-- Required action --
Transcribe the listing word for word. Begin at its first line and end with the line containing "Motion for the".

Segment Open

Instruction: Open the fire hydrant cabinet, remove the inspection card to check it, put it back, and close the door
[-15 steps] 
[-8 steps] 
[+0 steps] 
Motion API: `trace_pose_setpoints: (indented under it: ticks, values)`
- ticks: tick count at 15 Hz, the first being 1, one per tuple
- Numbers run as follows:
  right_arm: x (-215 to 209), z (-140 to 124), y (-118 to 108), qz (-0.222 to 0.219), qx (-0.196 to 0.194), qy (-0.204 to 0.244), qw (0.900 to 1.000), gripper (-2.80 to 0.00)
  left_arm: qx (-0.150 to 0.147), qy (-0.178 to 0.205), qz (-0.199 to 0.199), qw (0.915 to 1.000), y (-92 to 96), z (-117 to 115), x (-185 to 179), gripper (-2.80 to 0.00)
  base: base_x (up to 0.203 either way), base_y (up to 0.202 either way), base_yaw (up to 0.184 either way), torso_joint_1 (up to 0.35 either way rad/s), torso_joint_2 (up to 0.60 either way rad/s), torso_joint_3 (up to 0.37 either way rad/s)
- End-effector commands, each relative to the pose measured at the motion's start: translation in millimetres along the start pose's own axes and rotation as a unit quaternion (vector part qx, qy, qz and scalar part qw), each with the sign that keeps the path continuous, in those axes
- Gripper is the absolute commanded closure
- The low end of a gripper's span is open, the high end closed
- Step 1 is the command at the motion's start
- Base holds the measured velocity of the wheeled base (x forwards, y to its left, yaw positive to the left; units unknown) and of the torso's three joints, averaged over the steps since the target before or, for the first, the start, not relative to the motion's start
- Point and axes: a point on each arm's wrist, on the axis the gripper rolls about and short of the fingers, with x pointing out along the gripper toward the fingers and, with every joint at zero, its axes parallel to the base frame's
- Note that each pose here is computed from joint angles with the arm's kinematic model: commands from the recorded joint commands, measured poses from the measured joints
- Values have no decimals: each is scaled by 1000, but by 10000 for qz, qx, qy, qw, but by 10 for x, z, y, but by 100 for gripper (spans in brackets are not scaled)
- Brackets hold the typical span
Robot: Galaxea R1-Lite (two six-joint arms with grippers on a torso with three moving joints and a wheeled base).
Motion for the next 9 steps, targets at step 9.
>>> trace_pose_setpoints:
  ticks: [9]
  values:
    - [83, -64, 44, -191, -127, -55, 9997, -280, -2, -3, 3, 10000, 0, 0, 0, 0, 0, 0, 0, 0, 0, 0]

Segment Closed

-- Result below --
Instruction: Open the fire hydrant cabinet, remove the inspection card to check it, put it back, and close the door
[-15 steps] 
[-8 steps] 
[+0 steps] 
Motion API: `trace_pose_setpoints: (indented under it: ticks, values)`
- ticks: tick count at 15 Hz, the first being 1, one per tuple
- Numbers run as follows:
  right_arm: x (-215 to 209), z (-140 to 124), y (-118 to 108), qz (-0.222 to 0.219), qx (-0.196 to 0.194), qy (-0.204 to 0.244), qw (0.900 to 1.000), gripper (-2.80 to 0.00)
  left_arm: qx (-0.150 to 0.147), qy (-0.178 to 0.205), qz (-0.199 to 0.199), qw (0.915 to 1.000), y (-92 to 96), z (-117 to 115), x (-185 to 179), gripper (-2.80 to 0.00)
  base: base_x (up to 0.203 either way), base_y (up to 0.202 either way), base_yaw (up to 0.184 either way), torso_joint_1 (up to 0.35 either way rad/s), torso_joint_2 (up to 0.60 either way rad/s), torso_joint_3 (up to 0.37 either way rad/s)
- End-effector commands, each relative to the pose measured at the motion's start: translation in millimetres along the start pose's own axes and rotation as a unit quaternion (vector part qx, qy, qz and scalar part qw), each with the sign that keeps the path continuous, in those axes
- Gripper is the absolute commanded closure
- The low end of a gripper's span is open, the high end closed
- Step 1 is the command at the motion's start
- Base holds the measured velocity of the wheeled base (x forwards, y to its left, yaw positive to the left; units unknown) and of the torso's three joints, averaged over the steps since the target before or, for the first, the start, not relative to the motion's start
- Point and axes: a point on each arm's wrist, on the axis the gripper rolls about and short of the fingers, with x pointing out along the gripper toward the fingers and, with every joint at zero, its axes parallel to the base frame's
- Note that each pose here is computed from joint angles with the arm's kinematic model: commands from the recorded joint commands, measured poses from the measured joints
- Values have no decimals: each is scaled by 1000, but by 10000 for qz, qx, qy, qw, but by 10 for x, z, y, but by 100 for gripper (spans in brackets are not scaled)
- Brackets hold the typical span
Robot: Galaxea R1-Lite (two six-joint arms with grippers on a torso with three moving joints and a wheeled base).
Motion for the next 9 steps, targets at step 9.

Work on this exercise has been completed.